- **WHAT NEEDS TO BE DONE**
Please work out how many lines in the material below contain the string "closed", and answer with that number only.

----------

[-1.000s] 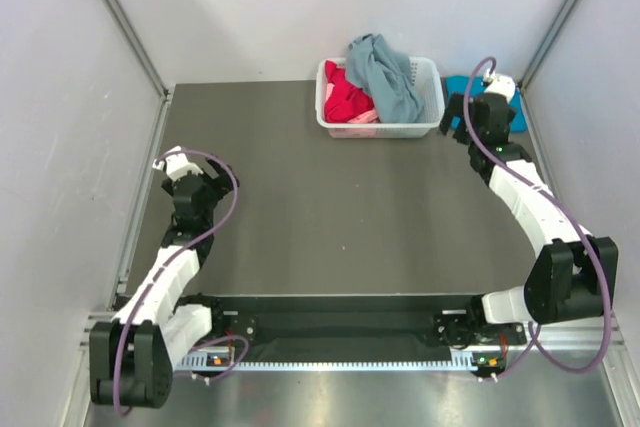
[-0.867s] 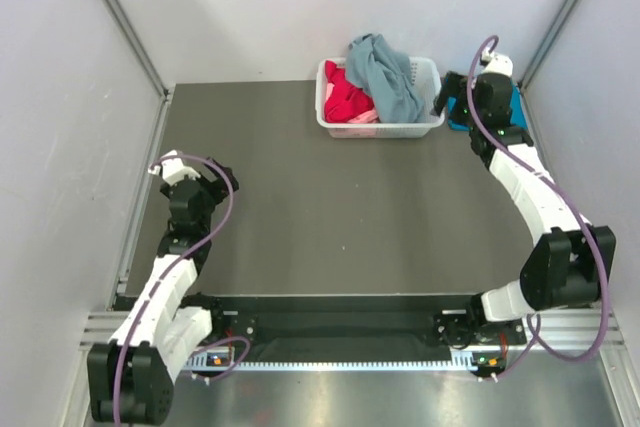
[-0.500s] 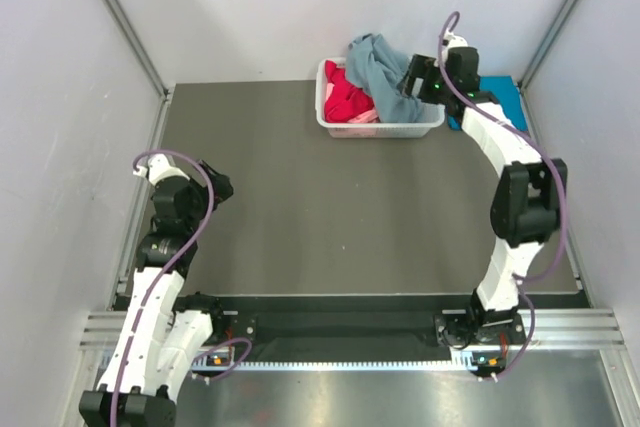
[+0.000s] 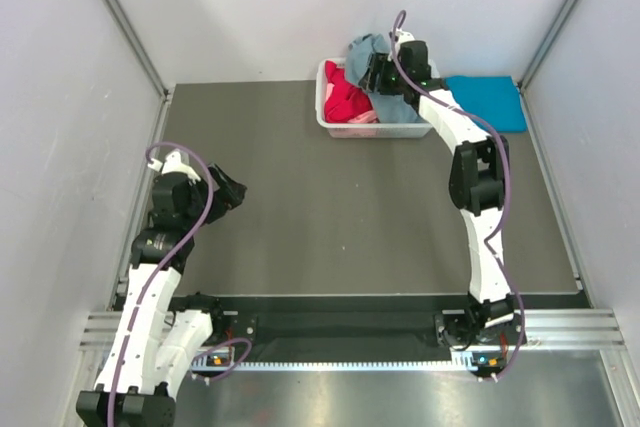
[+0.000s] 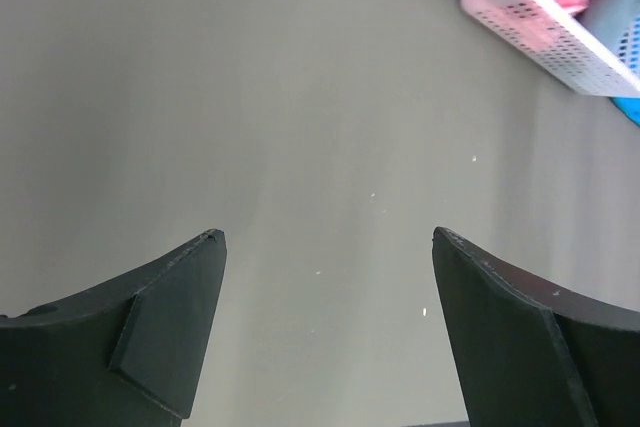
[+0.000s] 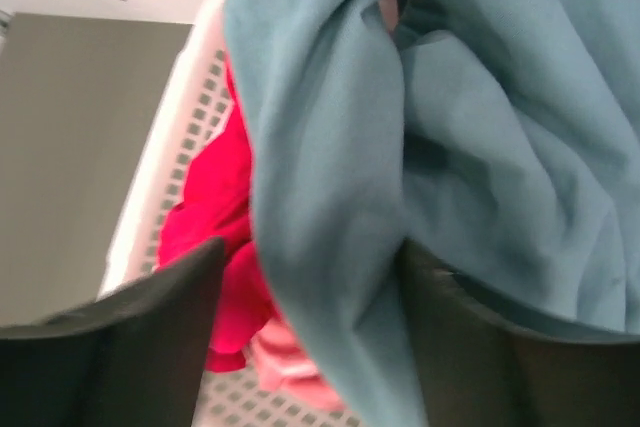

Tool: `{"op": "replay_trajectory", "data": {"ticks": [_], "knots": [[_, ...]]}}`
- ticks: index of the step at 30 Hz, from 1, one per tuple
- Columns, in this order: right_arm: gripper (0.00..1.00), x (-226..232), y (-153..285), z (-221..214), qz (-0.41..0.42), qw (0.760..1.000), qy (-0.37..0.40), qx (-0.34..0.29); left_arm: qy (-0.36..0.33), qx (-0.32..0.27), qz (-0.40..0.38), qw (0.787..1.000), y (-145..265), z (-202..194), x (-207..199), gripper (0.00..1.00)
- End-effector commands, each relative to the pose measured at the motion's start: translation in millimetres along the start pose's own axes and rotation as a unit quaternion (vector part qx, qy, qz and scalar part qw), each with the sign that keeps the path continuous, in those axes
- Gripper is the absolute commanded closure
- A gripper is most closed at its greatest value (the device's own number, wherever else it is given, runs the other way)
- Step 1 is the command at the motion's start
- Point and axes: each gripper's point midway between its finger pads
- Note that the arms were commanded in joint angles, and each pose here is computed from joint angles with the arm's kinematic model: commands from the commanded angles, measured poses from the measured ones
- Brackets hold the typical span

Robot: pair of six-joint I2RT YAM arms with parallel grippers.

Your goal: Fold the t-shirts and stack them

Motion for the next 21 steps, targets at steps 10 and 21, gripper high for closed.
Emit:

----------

- **SOLUTION TO THE PROBLEM**
2